Na Assembleia Legislativa, encontra-se o deputado-pastor Fábio Sousa (PSDB), filho do apóstolo César Augusto, da Igreja Fonte da Vida. O deputado Luiz Carlos do Carmo (PMDB) é membro da Igreja Assembleia de Deus, Campinas, onde seu irmão, Oides do Carmo, é pastor. Simeyzon Silveira é filho do pastor da Igreja Luz para os Povos, Sinomar Silveira. Ademir Menezes (PSD) e Marlúcio Pereira (PTB) também são membros da Assembleia de Deus. Há diversos parlamentares católicos, entre eles, Francisco Júnior e Humberto Aidar.

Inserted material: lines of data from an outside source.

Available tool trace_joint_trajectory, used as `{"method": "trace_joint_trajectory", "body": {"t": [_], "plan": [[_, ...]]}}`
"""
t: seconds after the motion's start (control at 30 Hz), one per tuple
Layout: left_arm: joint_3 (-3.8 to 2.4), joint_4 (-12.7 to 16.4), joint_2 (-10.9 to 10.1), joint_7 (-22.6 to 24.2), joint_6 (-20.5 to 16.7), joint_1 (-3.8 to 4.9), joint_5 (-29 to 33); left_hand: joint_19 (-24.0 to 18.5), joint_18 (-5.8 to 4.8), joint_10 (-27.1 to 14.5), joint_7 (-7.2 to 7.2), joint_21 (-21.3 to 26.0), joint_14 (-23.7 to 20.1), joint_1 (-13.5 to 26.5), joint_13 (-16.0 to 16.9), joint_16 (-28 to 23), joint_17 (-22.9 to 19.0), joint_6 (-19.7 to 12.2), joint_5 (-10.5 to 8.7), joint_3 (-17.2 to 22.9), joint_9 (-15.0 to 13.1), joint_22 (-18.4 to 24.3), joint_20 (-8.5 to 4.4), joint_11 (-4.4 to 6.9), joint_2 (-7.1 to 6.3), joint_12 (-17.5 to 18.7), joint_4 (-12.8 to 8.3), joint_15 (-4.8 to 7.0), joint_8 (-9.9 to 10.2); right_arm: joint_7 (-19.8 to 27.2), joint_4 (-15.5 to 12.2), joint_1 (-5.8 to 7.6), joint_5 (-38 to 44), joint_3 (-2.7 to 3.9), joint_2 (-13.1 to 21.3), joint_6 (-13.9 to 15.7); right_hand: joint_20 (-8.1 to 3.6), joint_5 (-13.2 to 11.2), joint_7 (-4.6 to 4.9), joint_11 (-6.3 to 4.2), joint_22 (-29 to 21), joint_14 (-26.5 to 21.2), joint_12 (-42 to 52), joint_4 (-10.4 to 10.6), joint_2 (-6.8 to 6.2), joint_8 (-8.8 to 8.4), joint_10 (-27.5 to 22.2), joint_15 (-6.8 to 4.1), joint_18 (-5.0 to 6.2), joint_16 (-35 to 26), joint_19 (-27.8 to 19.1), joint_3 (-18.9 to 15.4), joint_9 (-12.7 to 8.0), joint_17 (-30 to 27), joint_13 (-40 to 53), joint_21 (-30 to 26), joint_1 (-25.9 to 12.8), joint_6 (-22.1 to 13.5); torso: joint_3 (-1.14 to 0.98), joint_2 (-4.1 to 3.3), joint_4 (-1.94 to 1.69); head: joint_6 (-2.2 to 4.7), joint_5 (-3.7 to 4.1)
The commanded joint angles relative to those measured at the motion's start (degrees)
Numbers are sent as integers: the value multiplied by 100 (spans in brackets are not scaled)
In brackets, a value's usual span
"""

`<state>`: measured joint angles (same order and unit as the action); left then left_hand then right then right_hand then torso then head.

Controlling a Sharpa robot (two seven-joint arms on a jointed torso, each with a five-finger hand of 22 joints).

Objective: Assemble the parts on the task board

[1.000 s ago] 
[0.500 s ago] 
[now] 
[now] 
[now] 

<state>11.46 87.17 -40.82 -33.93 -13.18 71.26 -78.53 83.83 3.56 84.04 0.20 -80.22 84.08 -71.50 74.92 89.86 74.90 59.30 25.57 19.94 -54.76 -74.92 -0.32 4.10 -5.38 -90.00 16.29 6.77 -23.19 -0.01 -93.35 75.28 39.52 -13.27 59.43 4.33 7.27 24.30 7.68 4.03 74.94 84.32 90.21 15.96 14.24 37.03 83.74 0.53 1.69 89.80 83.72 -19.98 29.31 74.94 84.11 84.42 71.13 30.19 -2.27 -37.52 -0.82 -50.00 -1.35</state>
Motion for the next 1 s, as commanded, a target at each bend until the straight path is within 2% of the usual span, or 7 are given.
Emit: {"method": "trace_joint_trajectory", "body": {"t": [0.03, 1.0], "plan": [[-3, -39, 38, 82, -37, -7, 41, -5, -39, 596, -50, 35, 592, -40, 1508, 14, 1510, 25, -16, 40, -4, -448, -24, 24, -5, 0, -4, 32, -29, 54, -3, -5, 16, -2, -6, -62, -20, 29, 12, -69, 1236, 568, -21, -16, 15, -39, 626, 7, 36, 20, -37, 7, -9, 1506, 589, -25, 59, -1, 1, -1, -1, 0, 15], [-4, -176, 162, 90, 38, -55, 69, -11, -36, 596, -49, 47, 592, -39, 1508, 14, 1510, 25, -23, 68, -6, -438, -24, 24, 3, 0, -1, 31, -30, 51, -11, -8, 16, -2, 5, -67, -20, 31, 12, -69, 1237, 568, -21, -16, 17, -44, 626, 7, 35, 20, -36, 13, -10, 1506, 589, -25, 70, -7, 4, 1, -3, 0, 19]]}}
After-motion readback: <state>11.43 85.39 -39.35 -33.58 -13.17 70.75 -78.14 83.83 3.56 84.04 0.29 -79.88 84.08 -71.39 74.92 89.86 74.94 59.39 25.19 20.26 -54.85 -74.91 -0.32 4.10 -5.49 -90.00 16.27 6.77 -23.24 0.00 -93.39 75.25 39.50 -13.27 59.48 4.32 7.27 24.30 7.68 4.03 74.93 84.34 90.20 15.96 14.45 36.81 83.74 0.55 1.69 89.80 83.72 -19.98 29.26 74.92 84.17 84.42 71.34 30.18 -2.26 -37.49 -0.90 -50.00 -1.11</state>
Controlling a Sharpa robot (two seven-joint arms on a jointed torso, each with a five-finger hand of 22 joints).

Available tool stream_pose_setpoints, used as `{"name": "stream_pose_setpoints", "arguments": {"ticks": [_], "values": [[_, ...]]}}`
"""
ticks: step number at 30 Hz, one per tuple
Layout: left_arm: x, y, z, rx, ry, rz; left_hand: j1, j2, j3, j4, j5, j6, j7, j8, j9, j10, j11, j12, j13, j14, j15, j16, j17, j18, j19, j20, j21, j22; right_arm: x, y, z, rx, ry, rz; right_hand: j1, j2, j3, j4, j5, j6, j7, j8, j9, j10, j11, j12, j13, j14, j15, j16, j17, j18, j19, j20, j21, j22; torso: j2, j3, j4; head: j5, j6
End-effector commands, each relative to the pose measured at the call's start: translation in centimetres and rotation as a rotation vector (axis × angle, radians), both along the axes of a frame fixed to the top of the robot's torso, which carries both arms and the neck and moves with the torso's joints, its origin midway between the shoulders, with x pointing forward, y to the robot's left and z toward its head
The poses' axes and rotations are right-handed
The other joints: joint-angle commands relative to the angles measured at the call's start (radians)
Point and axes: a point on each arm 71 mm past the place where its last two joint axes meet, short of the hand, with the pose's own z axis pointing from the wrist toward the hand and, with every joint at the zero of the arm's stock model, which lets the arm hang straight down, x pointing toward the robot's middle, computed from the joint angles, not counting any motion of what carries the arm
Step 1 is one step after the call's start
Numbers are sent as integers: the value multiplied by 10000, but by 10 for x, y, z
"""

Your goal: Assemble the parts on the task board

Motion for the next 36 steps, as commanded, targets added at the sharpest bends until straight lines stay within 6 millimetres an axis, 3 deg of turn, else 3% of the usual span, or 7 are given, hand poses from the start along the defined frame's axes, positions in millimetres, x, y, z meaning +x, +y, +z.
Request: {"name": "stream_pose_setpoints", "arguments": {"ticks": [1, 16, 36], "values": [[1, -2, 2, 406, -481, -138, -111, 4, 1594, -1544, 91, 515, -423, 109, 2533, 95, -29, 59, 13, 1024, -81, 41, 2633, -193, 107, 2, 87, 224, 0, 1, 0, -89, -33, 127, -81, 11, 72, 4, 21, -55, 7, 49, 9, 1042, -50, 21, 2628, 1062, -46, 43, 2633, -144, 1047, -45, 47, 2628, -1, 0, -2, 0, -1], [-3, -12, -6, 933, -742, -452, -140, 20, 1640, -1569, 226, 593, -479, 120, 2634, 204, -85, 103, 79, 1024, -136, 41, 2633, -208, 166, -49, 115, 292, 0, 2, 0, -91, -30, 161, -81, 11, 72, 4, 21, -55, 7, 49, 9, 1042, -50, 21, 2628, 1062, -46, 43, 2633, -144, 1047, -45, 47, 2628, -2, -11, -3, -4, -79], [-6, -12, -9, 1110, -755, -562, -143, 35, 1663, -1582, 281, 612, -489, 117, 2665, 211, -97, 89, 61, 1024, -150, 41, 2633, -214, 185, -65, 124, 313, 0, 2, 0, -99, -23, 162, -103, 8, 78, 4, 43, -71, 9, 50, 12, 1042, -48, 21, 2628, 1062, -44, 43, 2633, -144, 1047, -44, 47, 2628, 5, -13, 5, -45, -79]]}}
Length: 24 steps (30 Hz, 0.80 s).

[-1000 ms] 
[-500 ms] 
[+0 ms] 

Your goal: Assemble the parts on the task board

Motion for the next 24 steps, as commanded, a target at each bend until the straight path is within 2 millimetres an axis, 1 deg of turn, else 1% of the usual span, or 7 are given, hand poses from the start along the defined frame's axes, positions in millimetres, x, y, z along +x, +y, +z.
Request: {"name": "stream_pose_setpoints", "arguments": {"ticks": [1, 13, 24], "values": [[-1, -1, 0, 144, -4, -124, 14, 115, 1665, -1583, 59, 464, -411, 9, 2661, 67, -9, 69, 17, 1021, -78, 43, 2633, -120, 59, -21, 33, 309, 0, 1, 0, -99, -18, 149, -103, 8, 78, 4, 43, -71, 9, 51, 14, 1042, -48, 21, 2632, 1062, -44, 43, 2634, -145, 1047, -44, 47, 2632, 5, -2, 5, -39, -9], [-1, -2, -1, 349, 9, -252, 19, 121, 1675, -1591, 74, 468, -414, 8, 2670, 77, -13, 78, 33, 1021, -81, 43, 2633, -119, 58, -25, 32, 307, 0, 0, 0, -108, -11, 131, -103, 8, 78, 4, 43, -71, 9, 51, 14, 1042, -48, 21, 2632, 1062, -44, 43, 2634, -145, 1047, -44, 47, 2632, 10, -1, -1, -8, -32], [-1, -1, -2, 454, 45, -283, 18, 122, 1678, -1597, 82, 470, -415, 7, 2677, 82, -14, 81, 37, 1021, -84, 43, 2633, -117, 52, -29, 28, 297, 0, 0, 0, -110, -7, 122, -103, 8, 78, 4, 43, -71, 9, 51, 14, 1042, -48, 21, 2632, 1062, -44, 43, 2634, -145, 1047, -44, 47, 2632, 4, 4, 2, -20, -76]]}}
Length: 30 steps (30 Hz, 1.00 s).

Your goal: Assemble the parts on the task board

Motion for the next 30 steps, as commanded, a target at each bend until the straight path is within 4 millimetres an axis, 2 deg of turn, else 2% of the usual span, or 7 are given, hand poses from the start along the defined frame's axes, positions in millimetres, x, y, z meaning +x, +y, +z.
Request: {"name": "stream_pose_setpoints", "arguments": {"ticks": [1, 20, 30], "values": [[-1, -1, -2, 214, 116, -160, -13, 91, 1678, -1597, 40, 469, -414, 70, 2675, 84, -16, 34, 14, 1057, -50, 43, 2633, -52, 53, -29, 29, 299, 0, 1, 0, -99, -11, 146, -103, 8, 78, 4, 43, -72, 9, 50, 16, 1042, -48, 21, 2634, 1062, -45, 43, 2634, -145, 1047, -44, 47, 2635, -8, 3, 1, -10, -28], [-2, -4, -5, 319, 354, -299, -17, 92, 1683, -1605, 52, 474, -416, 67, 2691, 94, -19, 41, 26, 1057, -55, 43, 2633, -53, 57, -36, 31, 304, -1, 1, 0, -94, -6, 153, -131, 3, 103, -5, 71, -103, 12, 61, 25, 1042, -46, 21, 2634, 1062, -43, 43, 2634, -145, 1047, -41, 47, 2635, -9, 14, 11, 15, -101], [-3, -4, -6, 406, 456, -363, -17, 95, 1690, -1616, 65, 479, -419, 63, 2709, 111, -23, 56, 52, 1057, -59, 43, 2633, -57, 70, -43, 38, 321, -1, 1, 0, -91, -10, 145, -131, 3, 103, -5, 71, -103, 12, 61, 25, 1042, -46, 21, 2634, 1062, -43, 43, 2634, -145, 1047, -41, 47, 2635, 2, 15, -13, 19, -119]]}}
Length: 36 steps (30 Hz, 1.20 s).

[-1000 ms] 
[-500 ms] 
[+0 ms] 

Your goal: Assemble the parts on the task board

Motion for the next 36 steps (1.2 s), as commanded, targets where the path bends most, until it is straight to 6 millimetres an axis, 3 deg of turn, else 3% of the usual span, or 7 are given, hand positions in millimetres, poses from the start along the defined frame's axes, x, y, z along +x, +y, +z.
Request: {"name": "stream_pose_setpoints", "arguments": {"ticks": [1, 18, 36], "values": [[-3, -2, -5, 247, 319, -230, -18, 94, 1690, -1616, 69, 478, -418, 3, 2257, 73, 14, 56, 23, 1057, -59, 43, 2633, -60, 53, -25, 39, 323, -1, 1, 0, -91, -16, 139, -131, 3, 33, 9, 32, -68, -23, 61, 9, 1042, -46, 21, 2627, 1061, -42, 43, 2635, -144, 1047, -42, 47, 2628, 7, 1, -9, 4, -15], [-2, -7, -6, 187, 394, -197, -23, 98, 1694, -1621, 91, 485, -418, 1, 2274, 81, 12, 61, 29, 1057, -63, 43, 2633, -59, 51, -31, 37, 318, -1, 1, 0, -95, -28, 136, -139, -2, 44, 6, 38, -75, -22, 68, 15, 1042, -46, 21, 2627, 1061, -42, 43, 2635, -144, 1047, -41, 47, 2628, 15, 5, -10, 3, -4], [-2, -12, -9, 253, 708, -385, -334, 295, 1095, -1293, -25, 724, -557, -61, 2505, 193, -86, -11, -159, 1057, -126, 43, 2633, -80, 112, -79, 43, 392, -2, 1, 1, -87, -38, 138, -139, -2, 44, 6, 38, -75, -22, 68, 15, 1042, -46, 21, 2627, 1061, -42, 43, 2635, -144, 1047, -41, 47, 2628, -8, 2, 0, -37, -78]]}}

Na Câmara de Goiânia, entre os evangélicos, o pastor Rogério Cruz, membro da Igreja Universal do Reino de Deus. Célia Valadão e Tayrone Di Martino são adeptos da Igreja Católica.

A lista de políticos evangélicos e católicos é imensa, com atuação em todas as cidades goianas, principalmente Goiânia, Aparecida de Goiânia e Anápolis. São prefeitos, ex-prefeitos, ex-vereadores, dirigentes partidários e por aí afora. Pedem votos, em cada eleição, dentro e fora dos templos.

Nos governos de Iris Rezende, Henrique Santillo, Maguito Vilela, Alcides Rodrigues e de Marconi Perillo, os líderes evangélicos faziam e fazem indicações de seus protegidos para importantes cargos da administração municipal. São os chamados “nichos evangélicos” na gestão pública.

Nas gestões de Paulo Garcia (Goiânia), Maguito Vilela (Aparecida de Goiânia) e Antônio Gomide (Anápolis), os evangélicos estão assegurados em cargos de primeiro e segundo escalões.